◆ Data extract:
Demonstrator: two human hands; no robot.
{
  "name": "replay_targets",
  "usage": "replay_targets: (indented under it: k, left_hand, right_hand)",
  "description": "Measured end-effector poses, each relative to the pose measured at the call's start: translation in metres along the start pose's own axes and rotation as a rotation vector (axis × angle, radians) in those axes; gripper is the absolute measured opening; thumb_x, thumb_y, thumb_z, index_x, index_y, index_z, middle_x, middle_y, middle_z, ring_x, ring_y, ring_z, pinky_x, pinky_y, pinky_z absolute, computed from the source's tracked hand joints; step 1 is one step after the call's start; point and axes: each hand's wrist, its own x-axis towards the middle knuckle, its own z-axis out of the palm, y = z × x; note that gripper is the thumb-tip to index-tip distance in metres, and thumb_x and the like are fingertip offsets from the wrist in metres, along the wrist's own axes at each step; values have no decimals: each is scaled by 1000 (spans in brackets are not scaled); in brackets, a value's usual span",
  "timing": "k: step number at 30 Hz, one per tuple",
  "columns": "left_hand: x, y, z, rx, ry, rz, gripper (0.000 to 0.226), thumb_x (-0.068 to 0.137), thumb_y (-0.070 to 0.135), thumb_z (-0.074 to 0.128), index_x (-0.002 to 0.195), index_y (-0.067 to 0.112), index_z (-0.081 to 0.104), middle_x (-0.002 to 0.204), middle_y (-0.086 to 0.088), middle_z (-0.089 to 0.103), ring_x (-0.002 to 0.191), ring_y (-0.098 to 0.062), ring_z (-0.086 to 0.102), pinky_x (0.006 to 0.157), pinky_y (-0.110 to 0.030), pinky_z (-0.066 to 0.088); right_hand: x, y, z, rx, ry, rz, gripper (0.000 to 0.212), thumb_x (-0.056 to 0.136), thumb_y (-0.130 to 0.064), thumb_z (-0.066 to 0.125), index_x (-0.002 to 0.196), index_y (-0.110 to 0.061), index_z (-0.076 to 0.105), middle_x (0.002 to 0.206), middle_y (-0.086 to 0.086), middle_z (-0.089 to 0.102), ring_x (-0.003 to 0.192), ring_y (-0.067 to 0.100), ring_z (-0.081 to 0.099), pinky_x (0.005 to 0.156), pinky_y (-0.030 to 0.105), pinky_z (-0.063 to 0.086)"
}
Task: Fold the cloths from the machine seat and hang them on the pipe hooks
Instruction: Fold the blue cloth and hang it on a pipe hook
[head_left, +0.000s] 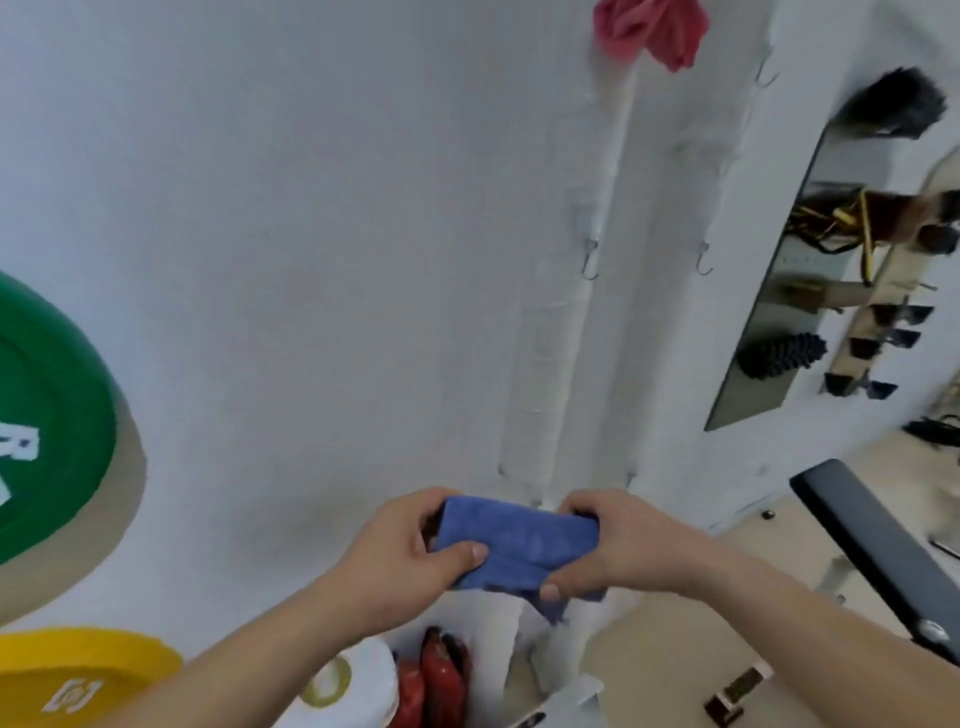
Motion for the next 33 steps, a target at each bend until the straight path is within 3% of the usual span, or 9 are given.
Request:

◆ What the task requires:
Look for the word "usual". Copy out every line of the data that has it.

◆ Exercise answer:
  "description": "Measured end-effector poses, each relative to the pose measured at the call's start: translation in metres along the start pose's own axes and rotation as a rotation vector (axis × angle, radians) in those axes; gripper is the absolute measured opening; thumb_x, thumb_y, thumb_z, index_x, index_y, index_z, middle_x, middle_y, middle_z, ring_x, ring_y, ring_z, pinky_x, pinky_y, pinky_z absolute, computed from the source's tracked hand joints; step 1 is one step after the call's start; point and axes: each hand's wrist, its own x-axis towards the middle knuckle, its own z-axis out of the palm, y = z × x; note that gripper is the thumb-tip to index-tip distance in metres, and thumb_x and the like are fingertip offsets from the wrist in metres, along the wrist's own axes at each step; values have no decimals: each is scaled by 1000 (spans in brackets are not scaled); in brackets, a value's usual span",
Motion for the next 33 steps, a target at each bend until the straight path is within 3% of the usual span, or 9 are given.

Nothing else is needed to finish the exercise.